* _AIM OF THE EXERCISE_: After finding the line with "For your reference, the" in the entries below, copy that line and each one after it exactly, through the last line, and omit pictures.

** Opening RECORDED DATA block **

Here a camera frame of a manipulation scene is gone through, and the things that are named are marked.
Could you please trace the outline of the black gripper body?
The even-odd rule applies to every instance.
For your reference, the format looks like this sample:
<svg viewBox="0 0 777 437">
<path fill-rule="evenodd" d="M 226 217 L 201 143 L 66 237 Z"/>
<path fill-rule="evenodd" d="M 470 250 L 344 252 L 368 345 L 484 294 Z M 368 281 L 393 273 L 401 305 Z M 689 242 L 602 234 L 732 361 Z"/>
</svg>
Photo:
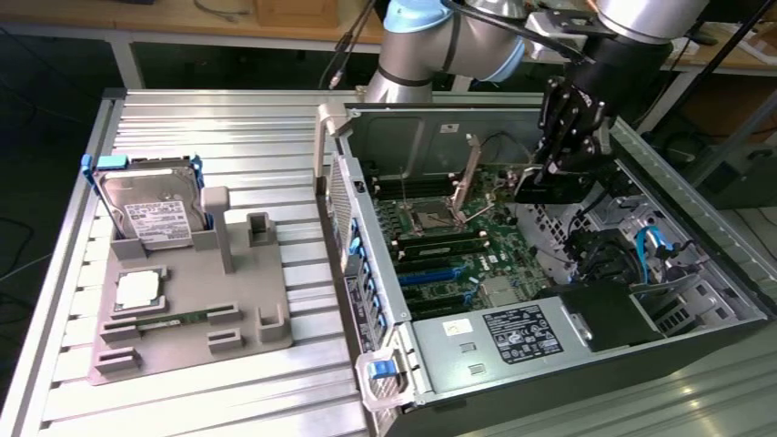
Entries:
<svg viewBox="0 0 777 437">
<path fill-rule="evenodd" d="M 614 117 L 642 92 L 672 51 L 672 43 L 653 45 L 624 36 L 590 36 L 582 53 L 593 62 L 573 63 L 565 70 L 565 77 L 596 106 L 605 103 L 604 115 Z"/>
</svg>

** Closing RECORDED DATA block **

* _SOLUTION_:
For your reference, the format looks like this sample:
<svg viewBox="0 0 777 437">
<path fill-rule="evenodd" d="M 226 217 L 201 143 L 66 237 Z"/>
<path fill-rule="evenodd" d="M 470 250 L 344 252 L 368 345 L 484 294 Z M 368 281 L 393 273 L 401 305 Z M 689 242 L 602 234 L 732 361 Z"/>
</svg>
Photo:
Entries:
<svg viewBox="0 0 777 437">
<path fill-rule="evenodd" d="M 614 117 L 642 92 L 672 51 L 672 43 L 653 45 L 624 36 L 590 36 L 582 53 L 593 62 L 573 63 L 565 70 L 565 77 L 596 106 L 605 103 L 604 115 Z"/>
</svg>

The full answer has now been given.